#### What the task requires
Scan the material below for every line with the string "frame", and copy those lines.

#### Supplied entries
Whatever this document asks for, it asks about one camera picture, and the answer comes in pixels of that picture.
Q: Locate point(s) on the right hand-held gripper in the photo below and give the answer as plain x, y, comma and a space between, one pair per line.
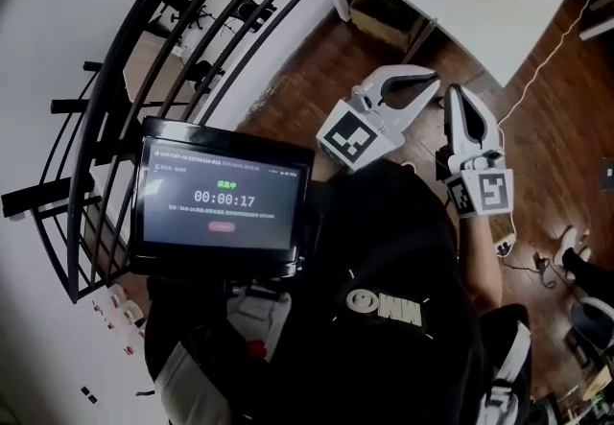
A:
489, 190

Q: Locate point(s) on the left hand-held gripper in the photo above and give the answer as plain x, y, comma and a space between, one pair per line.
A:
347, 135

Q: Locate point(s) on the person's right forearm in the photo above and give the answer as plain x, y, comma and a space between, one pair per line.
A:
479, 260

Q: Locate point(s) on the person's left forearm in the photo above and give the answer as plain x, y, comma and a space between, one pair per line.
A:
325, 169

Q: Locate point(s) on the brown cardboard box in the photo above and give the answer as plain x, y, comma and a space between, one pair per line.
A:
384, 15

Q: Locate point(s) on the white power strip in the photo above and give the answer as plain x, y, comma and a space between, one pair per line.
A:
506, 244

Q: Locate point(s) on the white printed card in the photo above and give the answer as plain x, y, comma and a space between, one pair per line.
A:
607, 176

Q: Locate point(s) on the black office chair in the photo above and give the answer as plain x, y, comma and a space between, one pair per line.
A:
252, 13
188, 13
208, 74

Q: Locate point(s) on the white-rimmed round bin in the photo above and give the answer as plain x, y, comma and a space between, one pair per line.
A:
592, 315

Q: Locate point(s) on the black chest-mounted tablet screen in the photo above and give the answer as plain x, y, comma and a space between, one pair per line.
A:
218, 202

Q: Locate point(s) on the person's black printed t-shirt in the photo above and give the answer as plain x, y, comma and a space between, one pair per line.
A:
384, 365

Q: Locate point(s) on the black metal railing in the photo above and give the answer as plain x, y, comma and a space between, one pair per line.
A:
103, 92

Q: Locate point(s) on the grey chest harness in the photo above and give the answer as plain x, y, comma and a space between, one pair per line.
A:
192, 380

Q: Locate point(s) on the group of small red-white packets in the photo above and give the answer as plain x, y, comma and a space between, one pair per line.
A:
117, 313

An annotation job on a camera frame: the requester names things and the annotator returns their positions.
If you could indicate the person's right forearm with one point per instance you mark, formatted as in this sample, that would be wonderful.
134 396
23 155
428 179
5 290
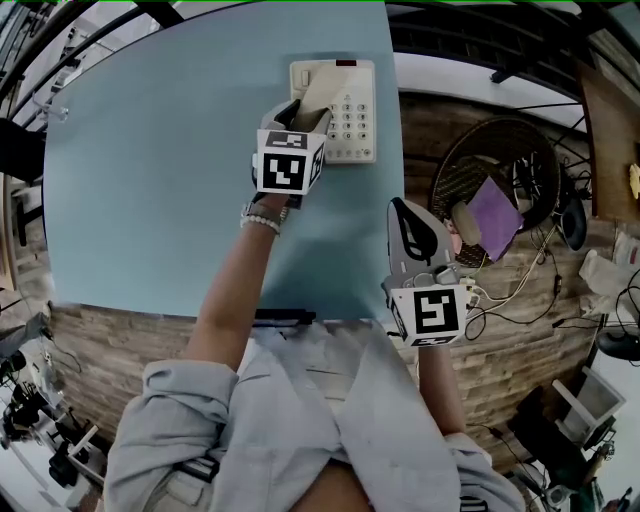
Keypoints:
440 390

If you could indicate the dark wicker chair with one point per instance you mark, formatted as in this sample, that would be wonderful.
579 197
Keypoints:
465 165

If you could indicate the black oval object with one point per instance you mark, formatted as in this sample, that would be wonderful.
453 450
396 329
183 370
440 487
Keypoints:
574 225

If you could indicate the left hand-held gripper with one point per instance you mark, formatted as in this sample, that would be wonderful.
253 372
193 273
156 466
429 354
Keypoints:
282 170

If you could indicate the yellow object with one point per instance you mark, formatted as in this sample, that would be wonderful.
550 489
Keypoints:
635 180

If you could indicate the pink item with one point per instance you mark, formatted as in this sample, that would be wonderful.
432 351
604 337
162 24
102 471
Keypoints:
454 240

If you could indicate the beige telephone handset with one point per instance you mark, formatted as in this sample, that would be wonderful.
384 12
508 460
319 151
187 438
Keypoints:
320 92

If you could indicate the metal link wristband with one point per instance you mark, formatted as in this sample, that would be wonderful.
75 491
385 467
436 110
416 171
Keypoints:
282 212

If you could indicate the black metal railing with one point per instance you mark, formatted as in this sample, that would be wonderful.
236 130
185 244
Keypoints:
500 40

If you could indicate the purple cloth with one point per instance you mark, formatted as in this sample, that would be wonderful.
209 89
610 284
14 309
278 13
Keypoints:
495 215

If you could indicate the small white table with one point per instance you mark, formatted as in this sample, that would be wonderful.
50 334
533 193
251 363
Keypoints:
595 400

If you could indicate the black office chair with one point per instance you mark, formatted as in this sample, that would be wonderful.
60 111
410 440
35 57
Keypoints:
20 150

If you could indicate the white power strip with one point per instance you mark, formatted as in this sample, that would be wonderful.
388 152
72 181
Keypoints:
469 292

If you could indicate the black rectangular device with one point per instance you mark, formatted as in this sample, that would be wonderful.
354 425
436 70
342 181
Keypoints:
285 317

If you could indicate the light grey shirt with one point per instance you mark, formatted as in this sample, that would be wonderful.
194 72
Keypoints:
280 415

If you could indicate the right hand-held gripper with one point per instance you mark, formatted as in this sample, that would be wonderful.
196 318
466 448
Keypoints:
435 312

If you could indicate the person's left forearm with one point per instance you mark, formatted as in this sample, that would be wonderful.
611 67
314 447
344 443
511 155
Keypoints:
230 290

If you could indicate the wooden table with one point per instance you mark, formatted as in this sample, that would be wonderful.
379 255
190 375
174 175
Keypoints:
610 125

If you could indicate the clear plastic clamp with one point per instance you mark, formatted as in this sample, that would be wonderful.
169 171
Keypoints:
52 111

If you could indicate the beige desk telephone base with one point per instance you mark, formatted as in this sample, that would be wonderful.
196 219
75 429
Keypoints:
357 115

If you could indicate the beige roll cushion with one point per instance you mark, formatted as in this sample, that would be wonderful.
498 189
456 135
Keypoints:
466 225

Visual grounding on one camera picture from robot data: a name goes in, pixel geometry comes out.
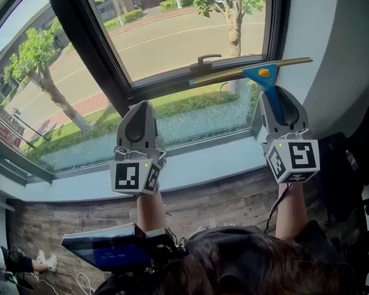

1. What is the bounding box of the leaning street tree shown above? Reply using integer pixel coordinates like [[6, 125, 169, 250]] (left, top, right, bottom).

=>
[[2, 28, 95, 140]]

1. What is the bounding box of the narrow fixed glass pane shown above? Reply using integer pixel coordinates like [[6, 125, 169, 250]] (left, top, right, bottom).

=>
[[153, 81, 262, 150]]

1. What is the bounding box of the pruned street tree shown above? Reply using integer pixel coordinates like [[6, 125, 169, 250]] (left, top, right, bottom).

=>
[[181, 0, 267, 95]]

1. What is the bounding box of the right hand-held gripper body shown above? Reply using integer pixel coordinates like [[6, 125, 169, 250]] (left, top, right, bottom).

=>
[[260, 128, 321, 184]]

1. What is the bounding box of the black window handle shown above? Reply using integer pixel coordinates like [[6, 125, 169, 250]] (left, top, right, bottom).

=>
[[189, 53, 223, 73]]

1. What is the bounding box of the black monitor with blue screen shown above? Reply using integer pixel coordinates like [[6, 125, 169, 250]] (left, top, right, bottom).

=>
[[61, 222, 154, 272]]

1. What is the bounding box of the white cable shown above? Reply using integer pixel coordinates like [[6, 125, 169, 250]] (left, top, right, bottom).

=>
[[33, 270, 96, 295]]

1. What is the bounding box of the red banner sign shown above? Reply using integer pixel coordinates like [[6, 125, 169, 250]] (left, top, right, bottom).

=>
[[0, 104, 25, 150]]

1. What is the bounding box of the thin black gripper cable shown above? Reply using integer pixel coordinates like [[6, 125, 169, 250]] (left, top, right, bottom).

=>
[[264, 183, 293, 235]]

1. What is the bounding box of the window with dark frame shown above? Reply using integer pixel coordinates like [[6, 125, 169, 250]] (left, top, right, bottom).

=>
[[0, 0, 293, 186]]

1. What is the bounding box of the black monitor mounting bracket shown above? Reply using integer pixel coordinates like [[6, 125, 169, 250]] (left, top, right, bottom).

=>
[[133, 224, 190, 276]]

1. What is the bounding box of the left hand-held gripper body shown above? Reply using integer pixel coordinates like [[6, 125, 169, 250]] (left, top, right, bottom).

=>
[[109, 146, 167, 195]]

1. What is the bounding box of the person's left forearm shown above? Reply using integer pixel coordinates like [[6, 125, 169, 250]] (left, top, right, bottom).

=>
[[137, 191, 169, 235]]

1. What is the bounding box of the casement window glass pane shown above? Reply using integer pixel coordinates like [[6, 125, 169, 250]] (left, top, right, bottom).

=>
[[79, 0, 268, 83]]

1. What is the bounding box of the blue squeegee with brass blade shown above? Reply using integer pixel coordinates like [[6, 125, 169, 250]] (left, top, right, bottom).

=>
[[189, 57, 314, 127]]

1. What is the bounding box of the person's black shirt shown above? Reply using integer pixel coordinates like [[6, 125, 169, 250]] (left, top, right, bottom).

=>
[[93, 219, 357, 295]]

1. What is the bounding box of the white window sill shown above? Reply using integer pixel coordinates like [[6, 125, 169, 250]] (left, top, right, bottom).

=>
[[0, 135, 267, 202]]

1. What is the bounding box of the black backpack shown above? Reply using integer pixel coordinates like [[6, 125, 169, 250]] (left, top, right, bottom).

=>
[[318, 132, 368, 224]]

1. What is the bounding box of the large fixed glass pane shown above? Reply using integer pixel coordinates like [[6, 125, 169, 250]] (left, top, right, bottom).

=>
[[0, 0, 124, 173]]

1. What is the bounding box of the person's right forearm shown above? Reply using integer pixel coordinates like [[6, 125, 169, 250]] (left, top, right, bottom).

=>
[[275, 181, 310, 241]]

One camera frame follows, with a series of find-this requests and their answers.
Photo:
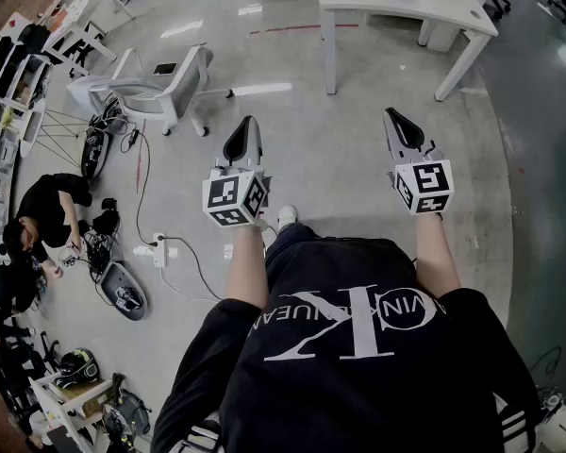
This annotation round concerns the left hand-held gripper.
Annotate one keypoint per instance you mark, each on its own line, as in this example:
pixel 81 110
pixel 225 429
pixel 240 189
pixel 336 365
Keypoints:
pixel 228 196

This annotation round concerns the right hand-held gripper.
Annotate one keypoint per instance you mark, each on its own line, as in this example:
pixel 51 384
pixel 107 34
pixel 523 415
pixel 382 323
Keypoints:
pixel 429 182

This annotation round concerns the person's right forearm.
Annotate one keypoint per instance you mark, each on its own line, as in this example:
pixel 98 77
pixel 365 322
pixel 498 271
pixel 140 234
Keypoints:
pixel 436 253

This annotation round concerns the person's left forearm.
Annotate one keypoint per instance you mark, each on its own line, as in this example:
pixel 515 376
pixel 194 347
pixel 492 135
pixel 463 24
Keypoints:
pixel 246 267

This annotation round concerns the white office chair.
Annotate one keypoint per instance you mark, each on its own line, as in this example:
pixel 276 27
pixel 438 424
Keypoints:
pixel 170 95

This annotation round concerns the person's white shoe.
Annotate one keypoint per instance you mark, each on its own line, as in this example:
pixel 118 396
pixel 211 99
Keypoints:
pixel 287 214

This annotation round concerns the person's dark trousers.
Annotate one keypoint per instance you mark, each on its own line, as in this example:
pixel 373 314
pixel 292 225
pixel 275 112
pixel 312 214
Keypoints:
pixel 290 241

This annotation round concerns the white drawer cabinet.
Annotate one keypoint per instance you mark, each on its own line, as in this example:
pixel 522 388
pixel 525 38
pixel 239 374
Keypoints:
pixel 441 33

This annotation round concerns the black power adapter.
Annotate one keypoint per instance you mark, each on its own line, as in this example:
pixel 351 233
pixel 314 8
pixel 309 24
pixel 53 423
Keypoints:
pixel 133 137

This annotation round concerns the white desk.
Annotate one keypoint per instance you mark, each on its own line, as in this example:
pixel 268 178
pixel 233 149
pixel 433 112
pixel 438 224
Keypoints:
pixel 405 5

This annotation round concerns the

#### Written answer
An annotation job on a camera frame: the requester names things and the annotator returns their positions.
1. What is the bounding box of the window with dark frame shown above? Reply using integer pixel coordinates like [[6, 125, 169, 250]] (left, top, right, bottom).
One camera frame follows, with a series of find-this requests and their answers.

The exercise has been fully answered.